SMALL and seemingly inconsequential items can sometimes hold a surprising value.

The London sale by Simmons Gallery saw a remarkable £220 paid for a small brass coin-like object from a Lake District pub.

The 3d token is for the Golden Rule Hotel at Ambleside and may have been a Victorian promotion giving money off drink or possibly an admission ticket for a pub concert.

The site on Smithy Brow was the bew house of Ambleside Hall in 1508 and has been a pub since around 1723.

A 6lb lump of Cumbrian iron ore featuring specular hematite should make £80 to £100 in a sale by TimeLine Auctions at Harwich, Essex, on July 9.

The sample, from Furness or West Cumberland, was originally part of the Victorian Museum collection put together by London jeweller James Reynolds Gregory, who lived from 1832 to 1898.

The sale by Christie’s South Kensington, on July 7, expects £2,500 to £3,500 for a painting of Coniston.

It is the work of Alfred William Hunt, who lived from 1830 to 1896.

The work in pencil and watercolours is called Yewdale Crags, Coniston, Lake District and is signed and dated 1878.

The Lockdales sale in Ipswich on July 9 to 10 expects £35 to £40 for a postcard of Barrow AFC in 1921 to 1922.

This is the first season of professional football in Division 3 North of the Football League. The sale by Forum Auctions, of Queenstown Road, London on July 13 to 14 has a letter written by Lakeland poet Robert Southey.

It should sell for £400 to £600.

The letter was sent to Isaac Braithwaite, of Kendal, in January, 1807, thanking him for the loan of books.

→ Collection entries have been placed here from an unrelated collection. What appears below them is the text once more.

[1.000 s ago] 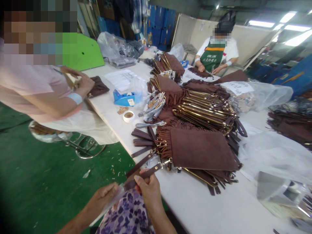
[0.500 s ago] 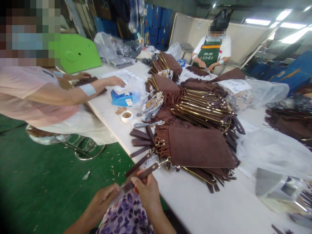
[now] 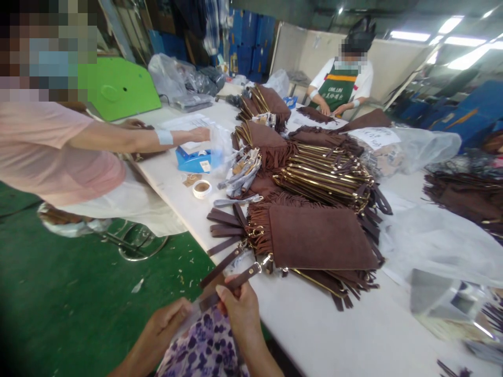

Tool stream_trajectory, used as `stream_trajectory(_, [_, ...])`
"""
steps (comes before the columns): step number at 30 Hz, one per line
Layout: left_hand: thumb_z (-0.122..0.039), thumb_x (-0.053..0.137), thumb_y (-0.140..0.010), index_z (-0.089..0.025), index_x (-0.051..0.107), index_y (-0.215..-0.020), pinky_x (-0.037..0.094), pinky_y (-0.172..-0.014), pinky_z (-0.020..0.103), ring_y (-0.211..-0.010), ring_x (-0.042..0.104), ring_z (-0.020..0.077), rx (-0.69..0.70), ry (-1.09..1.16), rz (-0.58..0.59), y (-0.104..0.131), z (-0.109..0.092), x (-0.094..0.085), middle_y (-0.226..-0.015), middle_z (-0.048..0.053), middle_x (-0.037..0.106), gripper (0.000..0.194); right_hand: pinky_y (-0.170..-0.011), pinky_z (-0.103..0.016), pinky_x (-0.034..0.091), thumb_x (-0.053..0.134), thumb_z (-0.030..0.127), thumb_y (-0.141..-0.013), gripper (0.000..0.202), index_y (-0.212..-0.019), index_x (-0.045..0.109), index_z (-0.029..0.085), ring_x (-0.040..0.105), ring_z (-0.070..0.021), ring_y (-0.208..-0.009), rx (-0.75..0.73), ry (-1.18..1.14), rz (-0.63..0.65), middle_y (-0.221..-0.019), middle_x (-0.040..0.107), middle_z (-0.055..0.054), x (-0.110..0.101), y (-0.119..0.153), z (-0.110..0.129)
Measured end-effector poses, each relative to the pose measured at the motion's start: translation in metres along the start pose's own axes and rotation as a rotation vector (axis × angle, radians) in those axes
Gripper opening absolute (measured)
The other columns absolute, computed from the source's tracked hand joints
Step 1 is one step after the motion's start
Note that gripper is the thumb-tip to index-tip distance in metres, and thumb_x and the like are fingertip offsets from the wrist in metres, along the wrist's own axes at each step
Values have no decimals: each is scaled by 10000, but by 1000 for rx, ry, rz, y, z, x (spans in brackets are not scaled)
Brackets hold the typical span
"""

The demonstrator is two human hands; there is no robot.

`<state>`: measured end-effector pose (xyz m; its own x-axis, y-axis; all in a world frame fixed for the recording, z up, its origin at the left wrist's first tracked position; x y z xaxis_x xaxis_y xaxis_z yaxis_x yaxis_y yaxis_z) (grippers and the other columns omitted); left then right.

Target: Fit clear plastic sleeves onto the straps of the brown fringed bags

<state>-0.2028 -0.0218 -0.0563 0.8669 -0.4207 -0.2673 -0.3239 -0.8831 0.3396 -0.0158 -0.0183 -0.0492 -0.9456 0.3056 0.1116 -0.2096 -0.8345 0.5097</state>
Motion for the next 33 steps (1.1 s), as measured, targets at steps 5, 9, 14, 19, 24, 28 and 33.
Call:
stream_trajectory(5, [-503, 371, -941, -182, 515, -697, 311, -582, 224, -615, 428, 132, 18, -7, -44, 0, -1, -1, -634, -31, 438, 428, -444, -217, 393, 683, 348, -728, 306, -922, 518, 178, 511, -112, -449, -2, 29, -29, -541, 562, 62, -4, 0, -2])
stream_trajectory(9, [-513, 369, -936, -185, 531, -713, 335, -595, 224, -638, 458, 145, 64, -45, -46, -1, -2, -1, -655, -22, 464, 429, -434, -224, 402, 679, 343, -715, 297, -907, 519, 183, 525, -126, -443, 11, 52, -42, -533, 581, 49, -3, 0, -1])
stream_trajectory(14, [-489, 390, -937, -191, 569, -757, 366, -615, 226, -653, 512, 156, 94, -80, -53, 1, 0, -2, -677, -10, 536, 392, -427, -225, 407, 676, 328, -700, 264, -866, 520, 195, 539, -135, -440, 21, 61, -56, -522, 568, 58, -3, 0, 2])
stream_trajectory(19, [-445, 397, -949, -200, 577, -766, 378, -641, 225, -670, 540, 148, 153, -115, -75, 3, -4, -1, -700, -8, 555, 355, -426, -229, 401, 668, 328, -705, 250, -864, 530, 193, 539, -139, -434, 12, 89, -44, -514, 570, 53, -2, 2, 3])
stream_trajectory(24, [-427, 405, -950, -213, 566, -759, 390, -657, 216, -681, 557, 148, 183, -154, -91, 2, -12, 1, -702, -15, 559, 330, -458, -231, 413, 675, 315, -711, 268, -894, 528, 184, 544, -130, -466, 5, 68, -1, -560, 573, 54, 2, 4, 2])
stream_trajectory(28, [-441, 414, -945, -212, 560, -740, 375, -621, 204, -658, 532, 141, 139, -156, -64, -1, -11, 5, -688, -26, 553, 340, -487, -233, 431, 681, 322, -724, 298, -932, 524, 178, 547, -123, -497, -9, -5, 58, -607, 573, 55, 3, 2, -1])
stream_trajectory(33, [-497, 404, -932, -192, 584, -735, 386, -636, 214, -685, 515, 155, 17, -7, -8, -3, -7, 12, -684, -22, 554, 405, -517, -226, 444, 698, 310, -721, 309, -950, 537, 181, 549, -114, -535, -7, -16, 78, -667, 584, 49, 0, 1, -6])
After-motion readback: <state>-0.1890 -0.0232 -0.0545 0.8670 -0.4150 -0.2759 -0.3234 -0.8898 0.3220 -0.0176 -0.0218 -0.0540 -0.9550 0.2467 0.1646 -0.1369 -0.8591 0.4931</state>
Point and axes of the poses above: each hand's wrist, its own y-axis away from the middle knuckle, its own x-axis out of the palm, z = x × y, the point moved 6 cm from there along -y, towards the middle knuckle
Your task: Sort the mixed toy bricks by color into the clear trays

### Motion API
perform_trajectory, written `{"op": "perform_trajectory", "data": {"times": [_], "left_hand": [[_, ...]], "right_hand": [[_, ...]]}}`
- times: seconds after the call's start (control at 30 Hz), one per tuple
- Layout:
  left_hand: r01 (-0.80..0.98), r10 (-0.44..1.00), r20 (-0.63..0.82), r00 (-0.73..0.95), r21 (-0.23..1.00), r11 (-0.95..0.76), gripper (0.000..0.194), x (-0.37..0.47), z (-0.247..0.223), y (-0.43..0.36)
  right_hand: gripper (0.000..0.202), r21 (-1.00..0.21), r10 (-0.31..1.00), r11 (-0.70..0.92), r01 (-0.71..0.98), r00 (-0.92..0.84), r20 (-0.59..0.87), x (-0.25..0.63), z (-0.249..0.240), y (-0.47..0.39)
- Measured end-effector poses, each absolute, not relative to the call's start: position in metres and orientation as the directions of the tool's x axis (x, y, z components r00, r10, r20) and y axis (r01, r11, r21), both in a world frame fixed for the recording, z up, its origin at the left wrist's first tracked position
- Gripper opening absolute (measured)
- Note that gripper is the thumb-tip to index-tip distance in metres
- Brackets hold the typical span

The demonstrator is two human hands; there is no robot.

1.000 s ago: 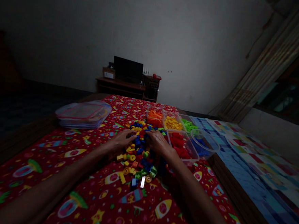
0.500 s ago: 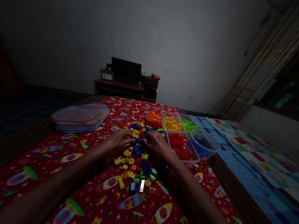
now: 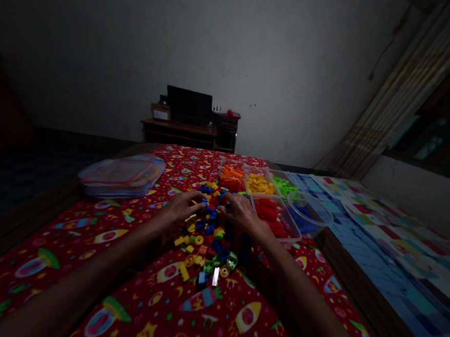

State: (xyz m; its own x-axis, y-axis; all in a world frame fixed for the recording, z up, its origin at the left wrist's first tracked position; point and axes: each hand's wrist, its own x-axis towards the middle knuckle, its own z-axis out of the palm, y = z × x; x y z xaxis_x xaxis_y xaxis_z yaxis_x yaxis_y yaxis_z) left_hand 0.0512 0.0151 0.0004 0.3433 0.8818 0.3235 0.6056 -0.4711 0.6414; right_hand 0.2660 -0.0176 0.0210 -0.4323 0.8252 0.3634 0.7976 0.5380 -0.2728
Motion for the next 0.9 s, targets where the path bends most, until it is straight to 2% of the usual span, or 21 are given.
{"op": "perform_trajectory", "data": {"times": [0.13, 0.27, 0.43, 0.53, 0.63, 0.8, 0.9], "left_hand": [[0.639, 0.833, 0.375, 0.407, 0.535, -0.552, 0.027, 0.058, -0.005, 0.008], [0.621, 0.800, 0.379, 0.466, 0.504, -0.600, 0.024, 0.061, -0.010, 0.005], [0.617, 0.842, 0.379, 0.385, 0.573, -0.540, 0.023, 0.065, -0.012, 0.007], [0.576, 0.897, 0.329, 0.296, 0.688, -0.442, 0.025, 0.071, -0.014, 0.006], [0.494, 0.921, 0.288, 0.261, 0.780, -0.384, 0.031, 0.075, -0.013, 0.004], [0.529, 0.923, 0.305, 0.234, 0.757, -0.384, 0.036, 0.070, 0.000, 0.000], [0.590, 0.899, 0.372, 0.233, 0.681, -0.435, 0.040, 0.062, 0.006, 0.001]], "right_hand": [[0.019, -0.275, 0.801, 0.576, 0.769, -0.466, 0.376, 0.264, 0.016, -0.015], [0.028, -0.329, 0.805, 0.586, 0.741, -0.485, 0.343, 0.261, 0.014, -0.014], [0.039, -0.335, 0.767, 0.640, 0.692, -0.546, 0.338, 0.252, 0.011, -0.016], [0.043, -0.372, 0.748, 0.663, 0.649, -0.586, 0.311, 0.244, 0.011, -0.017], [0.036, -0.380, 0.762, 0.647, 0.661, -0.585, 0.279, 0.241, 0.011, -0.017], [0.029, -0.384, 0.794, 0.607, 0.696, -0.504, 0.341, 0.248, 0.010, -0.015], [0.026, -0.426, 0.823, 0.558, 0.712, -0.408, 0.396, 0.252, 0.013, -0.013]]}}
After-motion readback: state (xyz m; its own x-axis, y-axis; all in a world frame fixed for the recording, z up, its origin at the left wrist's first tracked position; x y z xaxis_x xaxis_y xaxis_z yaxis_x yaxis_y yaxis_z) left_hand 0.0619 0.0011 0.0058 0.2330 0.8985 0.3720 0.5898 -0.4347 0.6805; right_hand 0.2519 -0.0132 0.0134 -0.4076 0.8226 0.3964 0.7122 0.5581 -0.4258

Southey was a fried of William Wordsworth and Samuel Taylor Coleridge.

He was born in Bristol in 1774 but by the end of the century was living with his family at Greta Hall, Keswick.

He wrote poetry, biographies and travel journals and was the poet Laureate from 1813 until his death in 1843.

He was also involved in early experiments with nitrous oxide or “laughing gas” with scientist Humphry Davy. The poet is buried at Crosthwaite Church in the Lake District.